First, partial updates must wrap fields inside doc, or the request semantics are invalid. Second, updates and deletes are near real-time, so you should not immediately depend on query results right after a write for strict assertions. Third, _delete_by_query must always follow the pattern of search first, then delete. Fourth, full replacement updates can cause field loss if the payload is incomplete. Fifth, disk space is not reclaimed immediately after deletion and usually depends on later segment merges.

# Search first, then delete, to avoid accidental deletes caused by incorrect conditions
curl -X POST "localhost:9200/user/_search" -H "Content-Type: application/json" -d '{
  "query": {
    "term": {
      "city": "北京"   # Confirm the matched document set first
    }
  }
}'

This command demonstrates the safety validation flow before a conditional delete and should be part of your production operating standard.

The conclusion is that partial updates and bulk APIs should be your default strategy

If you remember only three rules, make them these: prefer _update for routine changes, standardize on _bulk for batch processing, and always run _search before _delete_by_query. These three practices already cover most enterprise Elasticsearch document maintenance scenarios.

When data comes from an external master system and naturally arrives as a complete snapshot, then consider a replacement update with PUT. When the pipeline requires idempotent writes, prioritize upsert. The APIs themselves are not complicated. What determines stability is whether you choose the right operation based on data granularity and risk level.

FAQ

1. Why does an Elasticsearch update look like a modification, but internally behave more like a rewrite?

Because Elasticsearch is built on inverted indexes and segment files, documents are usually not modified in place.

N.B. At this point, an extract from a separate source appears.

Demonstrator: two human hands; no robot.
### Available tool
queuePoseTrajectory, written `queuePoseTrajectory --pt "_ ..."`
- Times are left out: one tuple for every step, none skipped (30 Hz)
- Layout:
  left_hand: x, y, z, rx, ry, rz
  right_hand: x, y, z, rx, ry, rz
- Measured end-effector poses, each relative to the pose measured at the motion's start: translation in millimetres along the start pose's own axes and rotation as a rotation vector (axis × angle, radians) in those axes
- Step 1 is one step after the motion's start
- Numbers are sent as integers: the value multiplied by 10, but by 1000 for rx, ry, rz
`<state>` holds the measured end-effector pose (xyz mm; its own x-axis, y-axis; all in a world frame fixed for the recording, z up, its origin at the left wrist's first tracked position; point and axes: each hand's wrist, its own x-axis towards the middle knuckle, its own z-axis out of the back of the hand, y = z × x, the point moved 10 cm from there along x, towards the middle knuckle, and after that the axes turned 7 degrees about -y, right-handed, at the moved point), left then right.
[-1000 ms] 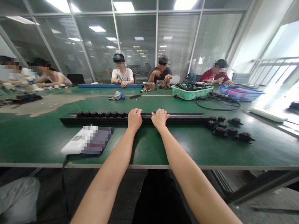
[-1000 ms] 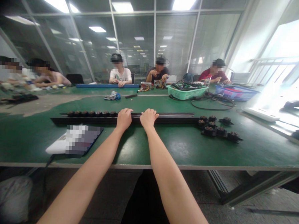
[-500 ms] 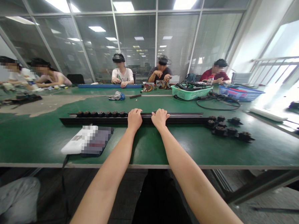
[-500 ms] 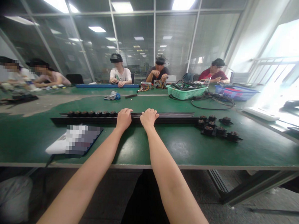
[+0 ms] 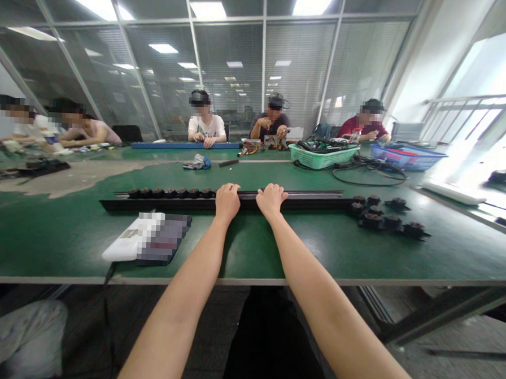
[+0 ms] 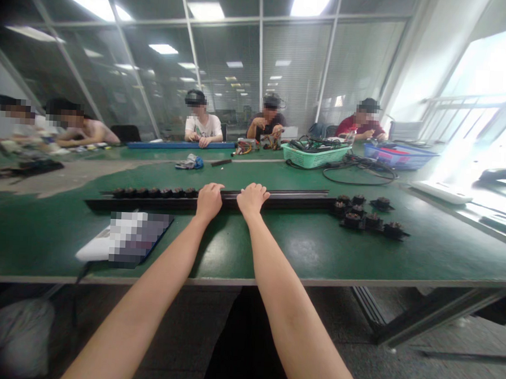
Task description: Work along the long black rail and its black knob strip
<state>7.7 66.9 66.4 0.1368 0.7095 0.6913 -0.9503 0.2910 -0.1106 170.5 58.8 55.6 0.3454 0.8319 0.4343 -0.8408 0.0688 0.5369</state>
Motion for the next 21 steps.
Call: queuePoseTrajectory --pt "1 3 -6 4 3 3 1 -6 3 -2 -1 -6" --pt "1 3 -10 7 5 4 2 -9 6 -2 -3 -11" --pt "2 3 -13 9 5 3 2 -11 9 0 -6 -13" --pt "3 2 -14 9 5 2 2 -11 11 2 -8 -14" --pt "4 2 -15 9 4 1 1 -11 14 4 -11 -14" --pt "4 2 -16 10 4 1 0 -11 15 6 -13 -13" --pt "5 3 -17 9 4 2 -1 -10 17 7 -14 -13" --pt "5 4 -18 9 5 3 -3 -9 18 8 -14 -12" --pt "6 4 -19 8 6 3 -4 -9 20 9 -15 -11" --pt "6 4 -19 7 5 2 -5 -8 23 10 -15 -10" --pt "7 3 -19 6 4 1 -6 -8 26 11 -17 -10" --pt "7 2 -19 4 1 -1 -7 -11 31 12 -20 -13" --pt "7 2 -19 3 -2 -2 -8 -16 37 13 -24 -17" --pt "7 1 -19 1 -5 -4 -9 -21 43 13 -29 -21" --pt "7 1 -18 -1 -9 -5 -10 -27 49 14 -34 -25" --pt "7 1 -17 -2 -12 -7 -10 -30 54 14 -39 -27" --pt "7 0 -15 -4 -16 -8 -11 -32 58 14 -43 -28" --pt "6 1 -13 -4 -19 -8 -11 -32 62 13 -45 -27" --pt "6 2 -12 -5 -20 -7 -11 -31 65 11 -47 -25" --pt "6 3 -12 -5 -19 -5 -11 -31 68 9 -48 -26" --pt "7 4 -12 -5 -17 -3 -10 -32 70 7 -48 -26"
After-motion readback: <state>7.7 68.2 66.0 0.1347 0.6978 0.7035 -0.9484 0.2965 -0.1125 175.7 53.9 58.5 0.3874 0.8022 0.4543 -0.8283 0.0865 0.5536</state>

Instead, Elasticsearch writes a new version and invalidates the old one. As a result, update cost is related to field size and refresh cadence.

2. Why is _update generally recommended over PUT?

_update changes only the specified fields and does not overwrite other fields when the request body is incomplete. That makes it a better fit for incremental business attribute updates, with better safety and maintainability in most cases.

3. What is the most important thing to watch out for when using _delete_by_query in production?

The most important rule is to run _search with the same condition first to validate the match scope, and execute delete jobs during off-peak hours when possible. Otherwise, an incorrect DSL condition can trigger large-scale accidental deletion with a very high recovery cost.

Core summary: This article systematically reconstructs Elasticsearch document update and delete operations, covering full replacement with PUT, partial updates with _update, upsert, batch updates with _bulk, single deletes with DELETE, and conditional deletes with _delete_by_query. It also explains near real-time behavior, execution mechanics, accidental delete risk, and production best practices.